The Cinematics – Love And Terror

Nächste Woche erscheint mit „In This Light And On This Evening“ bereits das dritte Album der Londoner Editors. Warum das nun interessant für einen Text über das neue The Cinematics Album ist? Dafür gehen wir zurück in die Anfangszeit der Bands, als Editors übrigens noch The Editors hießen. Beide kamen etwa zur gleichen Zeit in England auf und spielten Indie-Rock, der deutlich vom 80er Jahre New Wave der Marke Joy Division geprägt war. Also spielten beide Bands auch eine Tournee zusammen und wurden als Geheimtipps gehandelt. Eine der beiden Bands hat inzwischen den Durchbruch geschafft und die ganze Indie-Gemeinde fiebert ihrem dritten Release entgegen. Mit den Glasgower The Cinematics meinte es das Schicksal nicht so gut. Die bekamen nach zähen Verhandlungen und Arbeiten mit ihrem ersten Label ihr Debüt-Album „A Strange Education“ erst 2007 in die Läden und standen nach der Pleite von TVT Records kurz darauf bereits wieder ohne Label da. Da wir aber in einer Zeit leben, in welcher das Ende mit dem einen Label eine große Chance bedeuten kann, berappelten sich The Cinematics schnell, verbrachten den größten Teil des letzten Jahres in Proberäumen und auf Tour und schafften es ihr neues Album bei einem neuen Label unterzubringen.

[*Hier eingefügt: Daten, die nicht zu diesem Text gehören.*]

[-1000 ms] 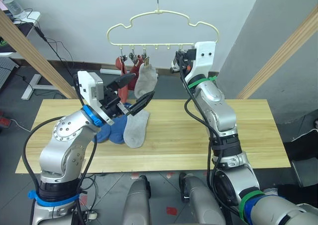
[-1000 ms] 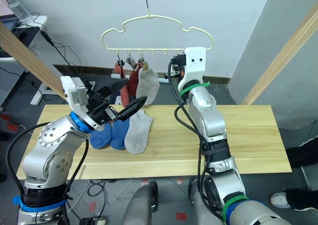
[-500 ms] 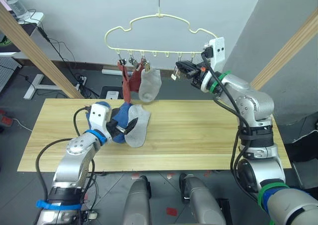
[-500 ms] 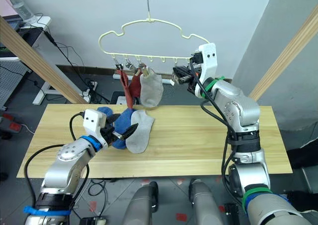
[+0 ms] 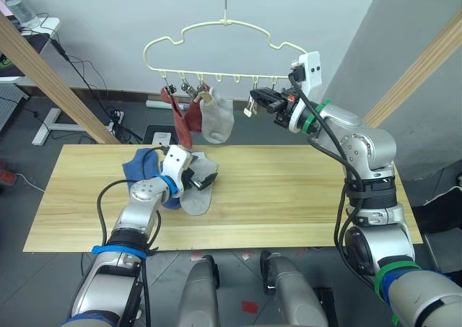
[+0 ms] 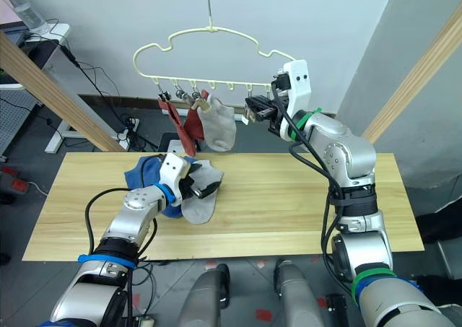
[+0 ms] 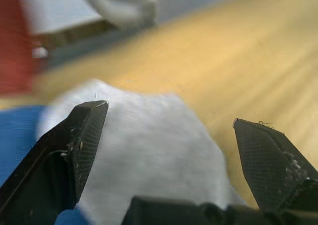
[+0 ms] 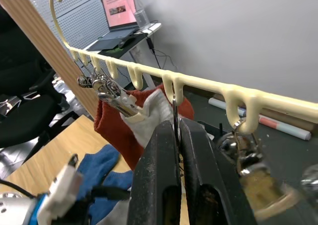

Das neue Album ist nun so etwas wie ein neuer Anfang für The Cinematics, das meinte auch bereits Sänger Scott Rinning im Interview mit uns, wo er sagte: „Mit dem neuen Label und durch die neue künstlerische Freiheit, die wir dadurch gewonnen haben, fühlt es sich nun ein wenig so an, wie ein zweites Debüt“. Zurück auf Anfang also und so legt das Quartett aus Glasgow denn auch gleich „beschwingt“ los. Beschwingt deshalb in Anführungszeichen, weil der dunkle Wave-Sound mit zackigen Gitarren, dichter Atmosphäre und eindringlichem Gesang natürlich nicht im klassischen Sinne beschwingt wirkt. Die Songs gehen deutlich in die Beine und zerren vor allem auf die Tanzfläche. Parallelen zu den Editors zu ziehen macht an dieser Stelle natürlich auch Sinn, schließlich kamen beide Bands zur gleichen Zeit auf. Die Gemeinsamkeiten mit den Editors muss man dann aber auch schon auf ein paar Songs ihres Debüts „In The Backroom“ beschränken, denn wo sich die Editors etwas dem Pop geöffnet haben, sind The Cinematics inzwischen etwas rauer und düsterer geworden. So ist etwa der Titelsong „Love And Terror“ eine dunkle Wave-Hymne mit tiefem Bass und beinahe paranoidem Gesang, die von Tom Smith und Co so wohl nie geschrieben worden wäre, aber diesen Vergleich haben wir nun auch ausreichend bemüht, The Cinematics besitzen schließlich genügend Eigenständigkeit. Das unterstreichen sie dann auch gleich mit einem Song, wie „New Mexico“, der mit gewitzter Gitarrenmelodie und perfektem Spannungsbogen absolutes Hit-Potential besitzt. Von dieser Sorte gibt es mit „Hospital Bills“, „Wish (When The Banks Collapse“ und „Moving To Berlin“ auch noch eine ganze Reihe weiterer Hit-Kandidaten, die dafür sorgen könnten, dass viele den Release des nächsten Editors Albums (da haben wir sie wieder) glatt übersehen und sich lieber „Love And Terror“ in den Plattenschrank stellen. Wobei sie nebeneinander bestimmt auch keine schlechte Figur machen. Wer übrigens einen wirklich passenden Vergleich mit einer anderen britischen Band möchte, dem empfehlen wir noch The Departure (gibt’s die eigentlich noch?).